● Problem: Search the records for the string "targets", then copy each line where it appears.

● Data:

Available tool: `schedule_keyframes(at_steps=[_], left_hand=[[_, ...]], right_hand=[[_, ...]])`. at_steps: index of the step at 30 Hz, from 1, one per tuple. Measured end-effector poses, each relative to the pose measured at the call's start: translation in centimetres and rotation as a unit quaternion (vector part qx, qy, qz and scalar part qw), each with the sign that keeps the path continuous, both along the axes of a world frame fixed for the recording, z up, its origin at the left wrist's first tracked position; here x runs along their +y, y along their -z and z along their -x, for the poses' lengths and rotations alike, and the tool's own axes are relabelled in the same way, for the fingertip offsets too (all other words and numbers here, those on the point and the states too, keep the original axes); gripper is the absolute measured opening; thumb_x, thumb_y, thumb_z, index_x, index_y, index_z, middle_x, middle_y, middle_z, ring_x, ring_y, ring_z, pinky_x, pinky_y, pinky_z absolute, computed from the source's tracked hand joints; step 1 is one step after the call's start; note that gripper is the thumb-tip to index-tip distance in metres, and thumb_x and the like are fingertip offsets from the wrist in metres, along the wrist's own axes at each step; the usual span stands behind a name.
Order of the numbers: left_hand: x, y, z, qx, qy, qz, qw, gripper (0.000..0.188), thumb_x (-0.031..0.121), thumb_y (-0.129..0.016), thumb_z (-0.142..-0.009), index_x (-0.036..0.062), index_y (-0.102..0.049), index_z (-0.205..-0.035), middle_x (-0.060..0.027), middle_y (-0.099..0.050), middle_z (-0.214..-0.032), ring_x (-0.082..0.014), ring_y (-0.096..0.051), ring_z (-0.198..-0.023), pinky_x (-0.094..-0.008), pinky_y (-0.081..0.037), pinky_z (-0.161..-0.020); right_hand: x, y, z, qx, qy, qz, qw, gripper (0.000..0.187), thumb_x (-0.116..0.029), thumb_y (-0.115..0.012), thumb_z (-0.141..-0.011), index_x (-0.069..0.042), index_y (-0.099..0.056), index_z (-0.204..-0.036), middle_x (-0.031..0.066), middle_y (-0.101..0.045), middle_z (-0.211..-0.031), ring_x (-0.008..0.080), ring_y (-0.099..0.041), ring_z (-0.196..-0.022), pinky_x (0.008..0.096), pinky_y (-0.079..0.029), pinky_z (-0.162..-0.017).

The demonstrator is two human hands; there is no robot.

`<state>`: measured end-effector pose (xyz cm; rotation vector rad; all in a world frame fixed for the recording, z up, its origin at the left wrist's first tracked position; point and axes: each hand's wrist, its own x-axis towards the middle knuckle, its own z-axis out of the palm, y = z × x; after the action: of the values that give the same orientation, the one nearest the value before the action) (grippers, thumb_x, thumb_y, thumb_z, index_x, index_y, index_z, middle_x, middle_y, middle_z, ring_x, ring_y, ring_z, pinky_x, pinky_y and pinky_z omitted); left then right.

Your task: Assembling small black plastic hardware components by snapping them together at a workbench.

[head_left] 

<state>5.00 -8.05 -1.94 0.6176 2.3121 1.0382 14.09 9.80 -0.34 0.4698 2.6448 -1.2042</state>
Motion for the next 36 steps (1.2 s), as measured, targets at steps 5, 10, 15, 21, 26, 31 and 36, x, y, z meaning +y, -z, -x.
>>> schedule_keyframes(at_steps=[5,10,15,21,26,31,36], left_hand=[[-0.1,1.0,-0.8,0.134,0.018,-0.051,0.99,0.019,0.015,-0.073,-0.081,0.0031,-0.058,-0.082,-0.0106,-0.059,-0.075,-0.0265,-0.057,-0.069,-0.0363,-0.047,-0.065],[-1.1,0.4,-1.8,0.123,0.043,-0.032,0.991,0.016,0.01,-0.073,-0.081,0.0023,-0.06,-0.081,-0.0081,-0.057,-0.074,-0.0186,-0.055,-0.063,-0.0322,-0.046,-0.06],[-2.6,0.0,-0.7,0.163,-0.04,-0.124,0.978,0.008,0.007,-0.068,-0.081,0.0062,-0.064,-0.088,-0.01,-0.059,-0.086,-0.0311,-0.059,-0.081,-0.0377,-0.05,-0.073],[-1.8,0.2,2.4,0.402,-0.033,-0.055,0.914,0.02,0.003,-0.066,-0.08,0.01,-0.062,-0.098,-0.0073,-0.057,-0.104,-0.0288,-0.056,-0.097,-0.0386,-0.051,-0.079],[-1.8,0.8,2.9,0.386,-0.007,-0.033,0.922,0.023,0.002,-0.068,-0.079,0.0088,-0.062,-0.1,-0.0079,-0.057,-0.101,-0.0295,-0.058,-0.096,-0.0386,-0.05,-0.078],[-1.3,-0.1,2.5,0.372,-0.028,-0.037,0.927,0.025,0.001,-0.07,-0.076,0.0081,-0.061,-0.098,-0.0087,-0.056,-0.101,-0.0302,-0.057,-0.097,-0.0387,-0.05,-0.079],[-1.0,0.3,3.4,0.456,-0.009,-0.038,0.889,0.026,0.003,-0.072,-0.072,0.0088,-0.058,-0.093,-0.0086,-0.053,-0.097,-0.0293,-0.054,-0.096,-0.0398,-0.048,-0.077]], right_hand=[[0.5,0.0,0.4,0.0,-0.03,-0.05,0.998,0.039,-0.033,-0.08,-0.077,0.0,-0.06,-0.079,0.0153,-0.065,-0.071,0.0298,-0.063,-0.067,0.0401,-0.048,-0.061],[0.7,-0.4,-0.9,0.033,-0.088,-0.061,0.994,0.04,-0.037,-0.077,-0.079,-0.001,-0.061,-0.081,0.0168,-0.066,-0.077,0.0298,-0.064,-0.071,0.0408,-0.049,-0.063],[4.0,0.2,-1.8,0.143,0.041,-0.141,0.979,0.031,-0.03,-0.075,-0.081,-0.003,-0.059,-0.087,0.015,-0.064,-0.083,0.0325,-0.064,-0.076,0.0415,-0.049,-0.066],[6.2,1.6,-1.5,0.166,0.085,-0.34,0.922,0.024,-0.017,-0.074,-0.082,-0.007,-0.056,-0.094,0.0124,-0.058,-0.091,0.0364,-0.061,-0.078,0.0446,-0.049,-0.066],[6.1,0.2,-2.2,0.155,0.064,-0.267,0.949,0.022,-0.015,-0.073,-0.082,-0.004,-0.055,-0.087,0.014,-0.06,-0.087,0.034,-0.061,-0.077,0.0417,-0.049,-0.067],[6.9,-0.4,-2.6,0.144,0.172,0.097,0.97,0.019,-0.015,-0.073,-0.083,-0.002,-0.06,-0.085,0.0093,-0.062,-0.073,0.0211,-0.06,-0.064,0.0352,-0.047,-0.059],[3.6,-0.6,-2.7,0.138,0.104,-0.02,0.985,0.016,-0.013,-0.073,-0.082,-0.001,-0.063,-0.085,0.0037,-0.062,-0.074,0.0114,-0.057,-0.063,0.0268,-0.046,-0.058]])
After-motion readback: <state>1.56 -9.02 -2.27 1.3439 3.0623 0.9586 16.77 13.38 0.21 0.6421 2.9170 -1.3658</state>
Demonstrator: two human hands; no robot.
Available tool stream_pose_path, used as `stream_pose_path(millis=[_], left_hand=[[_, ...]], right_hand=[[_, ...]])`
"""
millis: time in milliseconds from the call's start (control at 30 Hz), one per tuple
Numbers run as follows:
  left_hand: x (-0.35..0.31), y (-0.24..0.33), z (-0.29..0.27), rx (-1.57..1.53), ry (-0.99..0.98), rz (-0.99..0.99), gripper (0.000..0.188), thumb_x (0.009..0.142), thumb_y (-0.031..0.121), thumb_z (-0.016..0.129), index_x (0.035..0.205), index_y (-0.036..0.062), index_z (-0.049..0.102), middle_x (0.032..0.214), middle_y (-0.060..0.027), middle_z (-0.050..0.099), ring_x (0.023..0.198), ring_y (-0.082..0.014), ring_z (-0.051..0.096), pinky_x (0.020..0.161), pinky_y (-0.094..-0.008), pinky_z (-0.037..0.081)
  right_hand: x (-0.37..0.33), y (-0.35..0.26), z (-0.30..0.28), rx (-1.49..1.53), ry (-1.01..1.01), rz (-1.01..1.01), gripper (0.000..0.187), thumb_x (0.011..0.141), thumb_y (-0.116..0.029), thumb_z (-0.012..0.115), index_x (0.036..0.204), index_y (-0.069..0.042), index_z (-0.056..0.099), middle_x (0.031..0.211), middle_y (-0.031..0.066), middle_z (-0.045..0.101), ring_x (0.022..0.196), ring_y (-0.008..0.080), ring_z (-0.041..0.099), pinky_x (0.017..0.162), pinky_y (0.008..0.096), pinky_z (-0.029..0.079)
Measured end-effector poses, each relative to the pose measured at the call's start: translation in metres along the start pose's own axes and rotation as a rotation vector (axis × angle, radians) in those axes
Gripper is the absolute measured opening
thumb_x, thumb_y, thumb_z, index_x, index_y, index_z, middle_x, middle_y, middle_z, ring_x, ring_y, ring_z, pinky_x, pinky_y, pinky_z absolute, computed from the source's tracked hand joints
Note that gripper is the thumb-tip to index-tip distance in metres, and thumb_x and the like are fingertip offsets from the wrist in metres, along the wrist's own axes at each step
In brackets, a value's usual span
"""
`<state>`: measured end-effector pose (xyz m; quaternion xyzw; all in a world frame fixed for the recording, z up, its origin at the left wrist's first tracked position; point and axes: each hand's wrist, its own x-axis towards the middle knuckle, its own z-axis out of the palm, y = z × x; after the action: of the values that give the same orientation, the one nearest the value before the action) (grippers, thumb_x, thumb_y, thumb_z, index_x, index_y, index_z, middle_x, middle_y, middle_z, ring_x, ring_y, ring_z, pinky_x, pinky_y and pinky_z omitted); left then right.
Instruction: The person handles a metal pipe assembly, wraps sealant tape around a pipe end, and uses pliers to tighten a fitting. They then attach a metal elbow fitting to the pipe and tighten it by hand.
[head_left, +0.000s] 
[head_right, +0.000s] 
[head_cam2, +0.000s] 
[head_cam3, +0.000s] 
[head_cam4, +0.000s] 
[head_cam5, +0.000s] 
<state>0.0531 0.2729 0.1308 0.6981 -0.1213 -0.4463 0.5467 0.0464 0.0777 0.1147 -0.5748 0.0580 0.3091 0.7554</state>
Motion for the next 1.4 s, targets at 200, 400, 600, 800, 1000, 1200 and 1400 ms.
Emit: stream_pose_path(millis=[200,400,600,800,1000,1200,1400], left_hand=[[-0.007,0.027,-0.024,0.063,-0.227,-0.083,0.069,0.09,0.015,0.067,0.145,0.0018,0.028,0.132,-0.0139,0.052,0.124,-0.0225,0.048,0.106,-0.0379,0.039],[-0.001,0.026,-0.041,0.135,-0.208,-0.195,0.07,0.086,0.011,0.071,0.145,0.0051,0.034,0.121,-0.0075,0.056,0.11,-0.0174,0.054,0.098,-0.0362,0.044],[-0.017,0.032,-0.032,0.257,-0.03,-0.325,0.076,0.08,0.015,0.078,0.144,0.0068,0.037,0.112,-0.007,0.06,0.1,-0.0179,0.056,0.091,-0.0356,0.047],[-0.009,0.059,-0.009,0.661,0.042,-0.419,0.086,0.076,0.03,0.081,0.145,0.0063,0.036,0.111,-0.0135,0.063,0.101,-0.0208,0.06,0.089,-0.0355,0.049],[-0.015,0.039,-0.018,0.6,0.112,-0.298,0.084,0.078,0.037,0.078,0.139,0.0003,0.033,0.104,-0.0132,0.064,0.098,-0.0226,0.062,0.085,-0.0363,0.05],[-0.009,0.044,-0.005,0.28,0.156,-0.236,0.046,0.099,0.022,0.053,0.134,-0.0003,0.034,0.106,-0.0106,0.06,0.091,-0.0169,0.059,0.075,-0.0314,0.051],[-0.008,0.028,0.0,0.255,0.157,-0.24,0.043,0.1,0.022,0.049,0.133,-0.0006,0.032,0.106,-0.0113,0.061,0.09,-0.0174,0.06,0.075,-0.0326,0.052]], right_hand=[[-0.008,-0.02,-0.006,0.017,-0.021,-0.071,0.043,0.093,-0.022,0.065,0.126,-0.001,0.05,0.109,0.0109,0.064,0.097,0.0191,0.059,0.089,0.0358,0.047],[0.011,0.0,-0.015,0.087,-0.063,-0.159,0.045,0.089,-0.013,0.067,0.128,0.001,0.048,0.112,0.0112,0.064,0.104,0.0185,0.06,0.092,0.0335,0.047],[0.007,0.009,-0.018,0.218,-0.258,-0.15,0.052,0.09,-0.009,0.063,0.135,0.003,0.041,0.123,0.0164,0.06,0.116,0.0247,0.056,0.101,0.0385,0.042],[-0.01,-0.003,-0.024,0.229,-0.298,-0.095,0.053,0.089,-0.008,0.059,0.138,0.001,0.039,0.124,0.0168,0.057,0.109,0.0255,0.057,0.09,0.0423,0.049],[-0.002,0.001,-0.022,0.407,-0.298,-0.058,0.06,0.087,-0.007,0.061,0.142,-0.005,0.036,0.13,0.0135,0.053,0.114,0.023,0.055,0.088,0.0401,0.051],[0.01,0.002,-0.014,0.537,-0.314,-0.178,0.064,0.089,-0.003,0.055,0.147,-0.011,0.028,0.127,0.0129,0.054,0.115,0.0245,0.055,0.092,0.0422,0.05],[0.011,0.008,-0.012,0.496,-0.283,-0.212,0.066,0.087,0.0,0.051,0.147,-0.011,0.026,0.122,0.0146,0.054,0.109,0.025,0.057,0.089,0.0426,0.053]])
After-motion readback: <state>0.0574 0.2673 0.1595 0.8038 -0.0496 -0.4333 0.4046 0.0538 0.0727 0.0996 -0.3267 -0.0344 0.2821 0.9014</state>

● Finished exercise:
Motion for the next 36 steps (1.2 s), as measured, targets at steps 5, 10, 15, 21, 26, 31 and 36, x, y, z meaning +y, -z, -x.
Motion for the next 1.4 s, targets at 200, 400, 600, 800, 1000, 1200 and 1400 ms.

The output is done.